AIM OF THE EXERCISE:
Return the data below exactly as given, except for the images.

***

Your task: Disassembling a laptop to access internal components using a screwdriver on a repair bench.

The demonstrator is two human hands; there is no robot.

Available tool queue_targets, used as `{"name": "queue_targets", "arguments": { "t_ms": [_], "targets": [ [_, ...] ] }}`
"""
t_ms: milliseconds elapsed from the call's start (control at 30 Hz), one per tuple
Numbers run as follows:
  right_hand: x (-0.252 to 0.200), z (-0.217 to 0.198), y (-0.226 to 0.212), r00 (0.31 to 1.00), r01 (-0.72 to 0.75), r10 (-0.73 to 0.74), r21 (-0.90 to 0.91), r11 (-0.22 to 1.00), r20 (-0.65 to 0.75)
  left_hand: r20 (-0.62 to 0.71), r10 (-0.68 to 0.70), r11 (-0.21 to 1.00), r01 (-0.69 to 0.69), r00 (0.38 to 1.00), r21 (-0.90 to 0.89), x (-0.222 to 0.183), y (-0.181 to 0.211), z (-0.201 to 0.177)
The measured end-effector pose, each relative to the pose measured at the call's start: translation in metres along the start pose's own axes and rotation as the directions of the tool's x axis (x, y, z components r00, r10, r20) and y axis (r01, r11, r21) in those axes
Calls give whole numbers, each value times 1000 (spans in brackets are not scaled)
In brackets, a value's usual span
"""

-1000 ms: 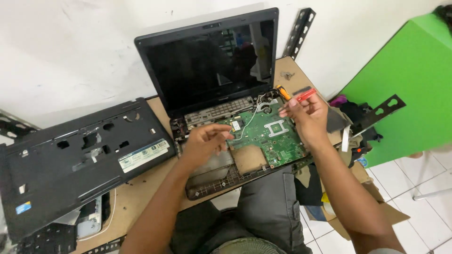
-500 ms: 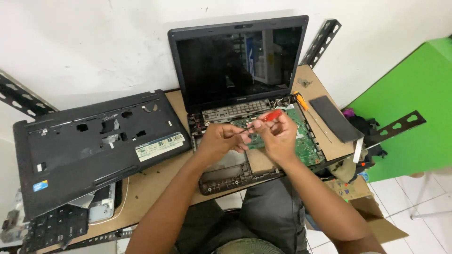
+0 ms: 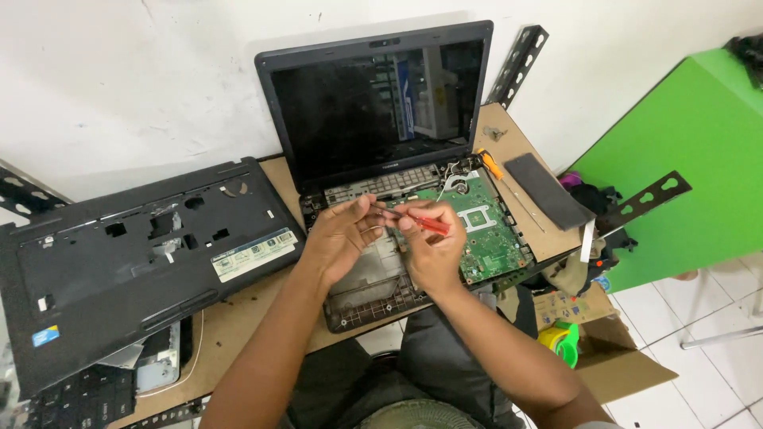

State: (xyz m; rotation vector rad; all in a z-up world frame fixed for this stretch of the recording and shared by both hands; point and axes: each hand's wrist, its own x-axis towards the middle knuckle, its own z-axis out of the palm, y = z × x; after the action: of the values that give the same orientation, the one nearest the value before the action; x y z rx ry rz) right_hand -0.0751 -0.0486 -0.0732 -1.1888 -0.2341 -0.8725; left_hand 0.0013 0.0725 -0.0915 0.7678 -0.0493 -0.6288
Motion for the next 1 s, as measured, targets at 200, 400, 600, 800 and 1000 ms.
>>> {"name": "queue_targets", "arguments": {
  "t_ms": [200, 400, 600, 800, 1000],
  "targets": [
    [-9, 11, -6, 1000, -26, 26, 42, 999, -4, 15, 21, 1000, -21, 1000, -19, -1, 0, 1],
    [-15, 8, -1, 1000, -15, 15, 67, 998, -3, 56, 38, 999, -36, 998, -39, -2, 1, 0],
    [-15, 10, -1, 998, 64, -64, 26, 998, 18, 64, 18, 999, -16, 998, -33, -6, 6, 1],
    [-14, 12, -11, 989, 133, -129, -47, 990, 73, 132, 9, 999, -4, 991, -43, -5, 5, -5],
    [-14, 21, -14, 991, 132, -132, -13, 991, 34, 169, 17, 999, -11, 986, -35, -5, 6, -9]
  ]
}}
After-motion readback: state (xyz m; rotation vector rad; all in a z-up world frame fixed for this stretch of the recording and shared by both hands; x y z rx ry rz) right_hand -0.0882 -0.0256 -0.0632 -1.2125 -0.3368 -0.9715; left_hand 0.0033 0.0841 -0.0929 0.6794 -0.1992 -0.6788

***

PROBLEM SOLUTION:
Your task: Disassembling a laptop to access internal components using a screwdriver on a repair bench.

The demonstrator is two human hands; there is no robot.

Available tool queue_targets, used as `{"name": "queue_targets", "arguments": { "t_ms": [_], "targets": [ [_, ...] ] }}`
"""
t_ms: milliseconds elapsed from the call's start (control at 30 Hz), one per tuple
Numbers run as follows:
  right_hand: x (-0.252 to 0.200), z (-0.217 to 0.198), y (-0.226 to 0.212), r00 (0.31 to 1.00), r01 (-0.72 to 0.75), r10 (-0.73 to 0.74), r21 (-0.90 to 0.91), r11 (-0.22 to 1.00), r20 (-0.65 to 0.75)
  left_hand: r20 (-0.62 to 0.71), r10 (-0.68 to 0.70), r11 (-0.21 to 1.00), r01 (-0.69 to 0.69), r00 (0.38 to 1.00), r21 (-0.90 to 0.89), x (-0.222 to 0.183), y (-0.181 to 0.211), z (-0.201 to 0.177)
The measured end-effector pose, each relative to the pose measured at the call's start: translation in metres along the start pose's own axes and rotation as the directions of the tool's x axis (x, y, z components r00, r10, r20) and y axis (r01, r11, r21) in those axes
Calls give whole numbers, each value times 1000 (spans in brackets are not scaled)
In brackets, a value's usual span
"""

-1000 ms: 
-500 ms: 
+0 ms: 

State: (xyz m; rotation vector rad; all in a z-up world frame fixed for this stretch of the recording and shared by both hands; point and axes: each hand's wrist, its own x-axis towards the middle knuckle, its own z-axis out of the palm, y = z × x; after the action: of the values that give the same orientation, the one nearest the value before the action; x y z rx ry rz) right_hand -0.0751 -0.0486 -0.0732 -1.1888 -0.2341 -0.8725; left_hand 0.0013 0.0725 -0.0915 0.7678 -0.0493 -0.6288
Motion for the next 1 s, as measured, targets at 200, 400, 600, 800 and 1000 ms.
>>> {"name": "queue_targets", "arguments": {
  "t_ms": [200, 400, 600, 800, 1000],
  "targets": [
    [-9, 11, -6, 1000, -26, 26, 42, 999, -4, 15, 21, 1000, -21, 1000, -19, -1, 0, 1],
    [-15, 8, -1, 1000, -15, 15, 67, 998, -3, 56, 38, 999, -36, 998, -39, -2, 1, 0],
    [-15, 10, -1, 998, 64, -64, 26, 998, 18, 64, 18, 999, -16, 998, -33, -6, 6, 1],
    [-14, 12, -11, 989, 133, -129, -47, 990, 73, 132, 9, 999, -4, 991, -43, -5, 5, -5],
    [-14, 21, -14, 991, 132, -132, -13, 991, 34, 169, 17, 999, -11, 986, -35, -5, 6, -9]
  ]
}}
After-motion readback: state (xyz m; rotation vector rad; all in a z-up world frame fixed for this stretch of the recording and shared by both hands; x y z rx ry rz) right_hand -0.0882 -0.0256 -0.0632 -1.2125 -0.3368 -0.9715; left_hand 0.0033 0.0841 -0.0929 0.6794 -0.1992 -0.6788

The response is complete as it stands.